__REQUIRED WORK__: Find every line below with the word "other" in it, and copy each one.

__STORED DATA__:
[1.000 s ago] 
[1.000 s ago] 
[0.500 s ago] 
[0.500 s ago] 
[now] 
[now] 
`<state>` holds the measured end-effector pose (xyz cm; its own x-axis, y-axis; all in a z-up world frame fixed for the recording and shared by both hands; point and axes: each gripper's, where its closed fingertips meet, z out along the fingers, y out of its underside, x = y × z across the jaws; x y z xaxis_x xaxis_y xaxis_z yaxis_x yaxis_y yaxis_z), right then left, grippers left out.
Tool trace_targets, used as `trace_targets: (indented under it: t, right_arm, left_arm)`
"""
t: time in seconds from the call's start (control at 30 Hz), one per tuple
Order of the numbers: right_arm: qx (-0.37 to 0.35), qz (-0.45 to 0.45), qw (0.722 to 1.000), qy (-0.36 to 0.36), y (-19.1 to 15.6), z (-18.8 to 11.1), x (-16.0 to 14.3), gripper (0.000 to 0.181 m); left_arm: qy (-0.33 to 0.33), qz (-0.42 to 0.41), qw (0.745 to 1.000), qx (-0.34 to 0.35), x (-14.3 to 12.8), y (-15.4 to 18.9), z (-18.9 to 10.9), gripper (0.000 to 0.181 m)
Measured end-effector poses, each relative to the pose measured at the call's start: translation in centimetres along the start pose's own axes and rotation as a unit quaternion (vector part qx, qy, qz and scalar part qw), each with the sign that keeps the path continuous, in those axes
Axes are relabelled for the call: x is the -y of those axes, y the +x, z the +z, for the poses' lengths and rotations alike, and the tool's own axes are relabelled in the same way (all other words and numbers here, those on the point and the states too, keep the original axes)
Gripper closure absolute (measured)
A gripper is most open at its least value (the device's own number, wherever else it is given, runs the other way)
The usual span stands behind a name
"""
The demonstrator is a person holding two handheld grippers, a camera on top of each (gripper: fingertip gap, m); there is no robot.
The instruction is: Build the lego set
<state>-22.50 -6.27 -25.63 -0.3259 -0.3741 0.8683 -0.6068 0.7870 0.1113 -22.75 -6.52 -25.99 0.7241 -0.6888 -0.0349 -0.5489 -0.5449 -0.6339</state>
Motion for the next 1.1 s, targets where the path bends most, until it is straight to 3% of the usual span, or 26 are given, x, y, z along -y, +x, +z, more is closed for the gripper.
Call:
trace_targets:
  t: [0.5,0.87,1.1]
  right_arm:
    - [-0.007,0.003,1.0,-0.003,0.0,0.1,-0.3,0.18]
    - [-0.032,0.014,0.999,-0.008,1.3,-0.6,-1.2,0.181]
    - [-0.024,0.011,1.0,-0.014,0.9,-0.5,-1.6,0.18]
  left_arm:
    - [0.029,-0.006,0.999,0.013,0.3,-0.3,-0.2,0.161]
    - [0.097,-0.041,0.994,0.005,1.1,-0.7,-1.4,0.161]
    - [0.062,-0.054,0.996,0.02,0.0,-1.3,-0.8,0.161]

__WRITTEN ANSWER__:
Axes are relabelled for the call: x is the -y of those axes, y the +x, z the +z, for the poses' lengths and rotations alike, and the tool's own axes are relabelled in the same way (all other words and numbers here, those on the point and the states too, keep the original axes)
A gripper is most open at its least value (the device's own number, wherever else it is given, runs the other way)

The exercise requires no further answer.